NOFS: So Mickey, where did the inspiration for Agnes come from?
Mickey Reece: For some reason, I knew after- actually, while we were shooting Climate of The Hunter, I was like “well, the next one is gonna be a bunch of nuns,” and no one argued with that. It was just “yes, obviously that’s the next step, of course we have to shoot some nuns”. Inspiration [came] from the nun movies like The Devils and Black Narcissus and stuff, but not really because it ended up being more of a European coming-of-age religious drama looking thing.
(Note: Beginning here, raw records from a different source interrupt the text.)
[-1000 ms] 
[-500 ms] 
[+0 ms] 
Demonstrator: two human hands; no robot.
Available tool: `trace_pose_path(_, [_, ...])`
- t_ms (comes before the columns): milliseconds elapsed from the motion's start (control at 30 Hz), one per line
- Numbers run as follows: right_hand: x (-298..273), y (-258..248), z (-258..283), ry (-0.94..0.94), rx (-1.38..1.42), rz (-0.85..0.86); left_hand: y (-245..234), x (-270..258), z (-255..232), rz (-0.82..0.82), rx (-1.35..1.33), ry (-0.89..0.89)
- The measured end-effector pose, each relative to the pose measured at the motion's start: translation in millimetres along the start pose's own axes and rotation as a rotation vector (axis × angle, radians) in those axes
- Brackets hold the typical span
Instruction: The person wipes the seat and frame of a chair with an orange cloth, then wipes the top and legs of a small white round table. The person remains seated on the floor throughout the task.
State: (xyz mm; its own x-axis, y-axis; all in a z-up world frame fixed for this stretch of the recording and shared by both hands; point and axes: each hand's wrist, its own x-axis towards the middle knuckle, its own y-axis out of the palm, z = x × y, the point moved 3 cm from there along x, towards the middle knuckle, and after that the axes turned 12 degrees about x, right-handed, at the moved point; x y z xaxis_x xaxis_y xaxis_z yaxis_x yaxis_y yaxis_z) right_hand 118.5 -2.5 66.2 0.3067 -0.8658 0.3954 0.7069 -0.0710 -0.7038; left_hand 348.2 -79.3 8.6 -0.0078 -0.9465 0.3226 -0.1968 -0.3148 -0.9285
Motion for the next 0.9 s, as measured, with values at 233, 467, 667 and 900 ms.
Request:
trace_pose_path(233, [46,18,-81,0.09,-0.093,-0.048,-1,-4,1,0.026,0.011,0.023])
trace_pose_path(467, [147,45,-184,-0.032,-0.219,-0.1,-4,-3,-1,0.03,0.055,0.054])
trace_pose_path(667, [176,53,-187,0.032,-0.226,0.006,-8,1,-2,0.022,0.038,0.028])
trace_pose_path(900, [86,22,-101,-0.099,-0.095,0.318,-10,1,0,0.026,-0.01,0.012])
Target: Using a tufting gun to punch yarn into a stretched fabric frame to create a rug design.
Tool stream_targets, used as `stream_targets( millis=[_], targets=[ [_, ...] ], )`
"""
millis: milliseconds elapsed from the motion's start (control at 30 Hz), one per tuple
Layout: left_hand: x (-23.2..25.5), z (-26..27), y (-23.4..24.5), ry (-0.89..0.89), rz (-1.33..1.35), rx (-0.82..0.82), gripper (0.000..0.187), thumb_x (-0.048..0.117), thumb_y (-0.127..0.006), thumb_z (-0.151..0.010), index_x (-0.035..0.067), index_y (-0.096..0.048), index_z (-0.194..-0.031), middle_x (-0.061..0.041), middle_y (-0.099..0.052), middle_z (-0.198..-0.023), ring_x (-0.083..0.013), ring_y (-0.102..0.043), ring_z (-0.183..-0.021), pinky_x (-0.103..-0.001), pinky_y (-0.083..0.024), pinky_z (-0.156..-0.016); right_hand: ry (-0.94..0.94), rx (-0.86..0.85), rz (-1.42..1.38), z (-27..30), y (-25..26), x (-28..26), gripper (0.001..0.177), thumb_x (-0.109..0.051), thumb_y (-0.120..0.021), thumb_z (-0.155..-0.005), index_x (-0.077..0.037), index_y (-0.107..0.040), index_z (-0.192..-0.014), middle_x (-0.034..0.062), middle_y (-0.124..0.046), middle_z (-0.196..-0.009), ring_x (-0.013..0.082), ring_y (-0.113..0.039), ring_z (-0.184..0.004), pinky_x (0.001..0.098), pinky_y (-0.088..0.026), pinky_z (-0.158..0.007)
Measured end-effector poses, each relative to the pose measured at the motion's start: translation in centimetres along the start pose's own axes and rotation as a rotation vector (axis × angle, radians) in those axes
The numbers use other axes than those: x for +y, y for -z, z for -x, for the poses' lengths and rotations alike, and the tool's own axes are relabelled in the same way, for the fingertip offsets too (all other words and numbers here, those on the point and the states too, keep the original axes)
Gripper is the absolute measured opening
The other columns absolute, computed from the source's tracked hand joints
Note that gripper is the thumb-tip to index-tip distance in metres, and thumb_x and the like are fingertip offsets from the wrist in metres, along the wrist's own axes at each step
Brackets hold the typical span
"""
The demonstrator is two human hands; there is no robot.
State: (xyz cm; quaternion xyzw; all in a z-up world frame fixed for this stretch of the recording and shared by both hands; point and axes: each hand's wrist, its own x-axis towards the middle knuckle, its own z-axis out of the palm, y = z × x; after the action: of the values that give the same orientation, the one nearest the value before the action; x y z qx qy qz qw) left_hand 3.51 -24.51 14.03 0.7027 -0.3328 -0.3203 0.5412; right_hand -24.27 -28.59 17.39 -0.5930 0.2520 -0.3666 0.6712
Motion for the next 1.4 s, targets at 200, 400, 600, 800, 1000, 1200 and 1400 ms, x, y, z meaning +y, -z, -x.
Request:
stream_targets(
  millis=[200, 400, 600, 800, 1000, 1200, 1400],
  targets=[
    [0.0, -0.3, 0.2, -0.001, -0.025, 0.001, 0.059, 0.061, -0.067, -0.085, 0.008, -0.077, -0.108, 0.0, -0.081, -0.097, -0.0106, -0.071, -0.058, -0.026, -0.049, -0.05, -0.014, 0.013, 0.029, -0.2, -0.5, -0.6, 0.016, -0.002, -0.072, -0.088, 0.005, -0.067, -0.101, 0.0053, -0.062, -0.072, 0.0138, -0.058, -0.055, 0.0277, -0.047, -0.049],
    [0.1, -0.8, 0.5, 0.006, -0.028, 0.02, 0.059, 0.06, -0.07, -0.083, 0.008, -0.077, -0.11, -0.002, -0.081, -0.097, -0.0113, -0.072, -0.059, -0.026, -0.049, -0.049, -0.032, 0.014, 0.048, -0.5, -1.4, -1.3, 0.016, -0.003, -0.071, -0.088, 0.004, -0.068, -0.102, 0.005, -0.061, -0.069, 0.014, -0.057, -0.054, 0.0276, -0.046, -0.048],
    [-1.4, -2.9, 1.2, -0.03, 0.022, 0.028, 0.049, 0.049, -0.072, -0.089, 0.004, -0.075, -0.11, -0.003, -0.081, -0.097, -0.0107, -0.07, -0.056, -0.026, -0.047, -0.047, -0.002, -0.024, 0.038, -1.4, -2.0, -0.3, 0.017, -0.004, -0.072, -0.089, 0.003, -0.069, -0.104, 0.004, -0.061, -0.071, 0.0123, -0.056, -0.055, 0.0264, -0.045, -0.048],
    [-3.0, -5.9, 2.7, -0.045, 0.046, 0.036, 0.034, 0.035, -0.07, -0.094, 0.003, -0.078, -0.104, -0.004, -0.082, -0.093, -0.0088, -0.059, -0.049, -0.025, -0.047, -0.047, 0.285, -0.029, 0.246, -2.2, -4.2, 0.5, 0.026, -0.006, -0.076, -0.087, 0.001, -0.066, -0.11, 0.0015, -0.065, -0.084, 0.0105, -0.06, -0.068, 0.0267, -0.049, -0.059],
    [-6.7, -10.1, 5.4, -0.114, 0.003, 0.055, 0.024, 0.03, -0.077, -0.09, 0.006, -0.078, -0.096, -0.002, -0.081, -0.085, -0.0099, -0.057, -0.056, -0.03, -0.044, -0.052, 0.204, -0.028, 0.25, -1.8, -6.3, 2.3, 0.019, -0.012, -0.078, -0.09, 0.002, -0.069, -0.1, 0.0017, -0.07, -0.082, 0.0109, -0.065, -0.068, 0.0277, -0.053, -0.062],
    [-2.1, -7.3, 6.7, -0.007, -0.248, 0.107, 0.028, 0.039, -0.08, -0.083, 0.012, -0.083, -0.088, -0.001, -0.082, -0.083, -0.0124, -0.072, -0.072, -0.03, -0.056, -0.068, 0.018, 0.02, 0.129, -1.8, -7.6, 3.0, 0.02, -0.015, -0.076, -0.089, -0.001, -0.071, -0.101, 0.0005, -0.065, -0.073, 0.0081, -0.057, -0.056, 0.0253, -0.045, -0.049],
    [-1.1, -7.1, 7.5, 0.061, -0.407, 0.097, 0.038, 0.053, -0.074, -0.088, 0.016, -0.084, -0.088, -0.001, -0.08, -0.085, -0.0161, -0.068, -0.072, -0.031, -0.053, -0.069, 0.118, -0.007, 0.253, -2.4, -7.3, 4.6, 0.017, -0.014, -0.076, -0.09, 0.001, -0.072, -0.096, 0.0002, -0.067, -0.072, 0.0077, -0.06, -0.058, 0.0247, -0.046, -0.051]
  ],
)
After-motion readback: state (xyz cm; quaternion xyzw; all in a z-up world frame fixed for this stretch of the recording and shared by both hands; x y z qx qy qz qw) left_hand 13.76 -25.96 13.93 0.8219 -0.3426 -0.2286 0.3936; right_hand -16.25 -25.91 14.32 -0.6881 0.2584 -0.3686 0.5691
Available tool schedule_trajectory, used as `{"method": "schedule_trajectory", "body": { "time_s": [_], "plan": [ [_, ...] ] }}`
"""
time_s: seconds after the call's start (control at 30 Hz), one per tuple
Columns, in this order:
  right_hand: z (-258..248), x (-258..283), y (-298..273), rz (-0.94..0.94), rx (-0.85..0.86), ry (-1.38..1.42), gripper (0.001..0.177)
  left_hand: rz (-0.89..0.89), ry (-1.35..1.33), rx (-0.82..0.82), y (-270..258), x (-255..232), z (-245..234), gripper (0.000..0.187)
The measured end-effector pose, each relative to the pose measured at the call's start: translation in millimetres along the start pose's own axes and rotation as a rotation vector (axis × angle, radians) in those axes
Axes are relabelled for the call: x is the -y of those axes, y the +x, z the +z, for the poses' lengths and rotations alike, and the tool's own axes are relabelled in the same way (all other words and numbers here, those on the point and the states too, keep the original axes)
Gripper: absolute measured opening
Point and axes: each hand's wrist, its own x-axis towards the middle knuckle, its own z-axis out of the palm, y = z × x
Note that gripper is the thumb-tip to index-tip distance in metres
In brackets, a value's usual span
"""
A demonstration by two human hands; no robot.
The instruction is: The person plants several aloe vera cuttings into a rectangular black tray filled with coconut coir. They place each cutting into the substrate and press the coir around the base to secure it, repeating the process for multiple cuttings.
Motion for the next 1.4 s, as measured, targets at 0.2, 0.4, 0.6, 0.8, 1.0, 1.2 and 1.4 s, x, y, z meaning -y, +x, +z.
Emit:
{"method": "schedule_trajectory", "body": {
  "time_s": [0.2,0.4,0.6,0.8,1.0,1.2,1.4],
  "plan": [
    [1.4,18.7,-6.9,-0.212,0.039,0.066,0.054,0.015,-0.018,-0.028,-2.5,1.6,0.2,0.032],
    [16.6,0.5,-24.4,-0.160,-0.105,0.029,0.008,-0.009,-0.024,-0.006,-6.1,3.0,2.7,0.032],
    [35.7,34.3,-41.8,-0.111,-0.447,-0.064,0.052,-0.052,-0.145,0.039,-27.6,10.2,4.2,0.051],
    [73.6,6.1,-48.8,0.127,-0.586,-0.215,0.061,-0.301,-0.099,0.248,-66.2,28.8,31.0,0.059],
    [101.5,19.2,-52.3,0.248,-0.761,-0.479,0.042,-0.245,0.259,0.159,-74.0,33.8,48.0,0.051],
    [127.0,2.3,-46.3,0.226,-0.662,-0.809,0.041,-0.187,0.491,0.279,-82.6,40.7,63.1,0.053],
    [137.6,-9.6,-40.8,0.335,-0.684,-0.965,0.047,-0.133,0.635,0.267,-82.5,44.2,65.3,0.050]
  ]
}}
So it was basically the imagery that drew me to it and when we were writing the script it was like, “how do you write a script about nuns?”. Well, we could throw an exorcism in there. Me and John Selvidge, my co-writer, [were] just spit-balling everything, and then kind of creating a shift in it because we knew what we had written with that exorcism part, that classic exorcism movie, but then it was like, “well, what happens after that?”. It’s always [about] trying to do something that you haven’t seen before, that I haven’t seen before, or what’s the point in trying to make it, you know?
NOFS: And so when you were brought on to the project, Molly, did you know anything about it or was it just “Hey, we’re making a movie about nuns and we think you’d be perfect”?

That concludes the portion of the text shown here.